What needs to be done: Find and return every line of the data that contains the word "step".

Supplied material Start Marker

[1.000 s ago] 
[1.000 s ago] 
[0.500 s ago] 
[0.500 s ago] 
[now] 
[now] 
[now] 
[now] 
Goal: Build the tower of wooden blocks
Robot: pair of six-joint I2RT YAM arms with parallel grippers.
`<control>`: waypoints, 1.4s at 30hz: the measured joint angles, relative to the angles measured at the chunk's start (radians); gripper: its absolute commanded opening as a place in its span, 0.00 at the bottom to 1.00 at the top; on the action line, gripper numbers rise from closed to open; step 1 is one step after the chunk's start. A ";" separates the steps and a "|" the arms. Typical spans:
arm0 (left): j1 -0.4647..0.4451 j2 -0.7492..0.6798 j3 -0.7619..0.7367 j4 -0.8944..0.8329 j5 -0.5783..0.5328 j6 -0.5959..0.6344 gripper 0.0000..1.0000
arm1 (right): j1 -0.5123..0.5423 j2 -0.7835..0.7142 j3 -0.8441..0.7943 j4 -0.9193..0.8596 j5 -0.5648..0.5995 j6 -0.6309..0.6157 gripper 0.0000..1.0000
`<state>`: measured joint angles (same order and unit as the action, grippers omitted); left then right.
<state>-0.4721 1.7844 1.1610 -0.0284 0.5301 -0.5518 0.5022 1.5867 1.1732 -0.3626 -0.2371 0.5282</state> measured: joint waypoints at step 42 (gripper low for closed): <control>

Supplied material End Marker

Task response:
`<control>`: waypoints, 1.4s at 30hz: the measured joint angles, relative to the angles measured at the chunk's start (radians); gripper: its absolute commanded opening as a place in its span, 0.00 at the bottom to 1.00 at the top; on the action line, gripper numbers rise from closed to open; step 1 is one step after the chunk's start. A ";" separates the steps and a "|" the arms. Typical spans:
<state>-0.4721 1.7844 1.1610 -0.0284 0.5301 -0.5518 0.5022 1.5867 1.1732 -0.3626 -0.2371 0.5282</state> measured: joint waypoints at step 42 (gripper low for closed): <control>

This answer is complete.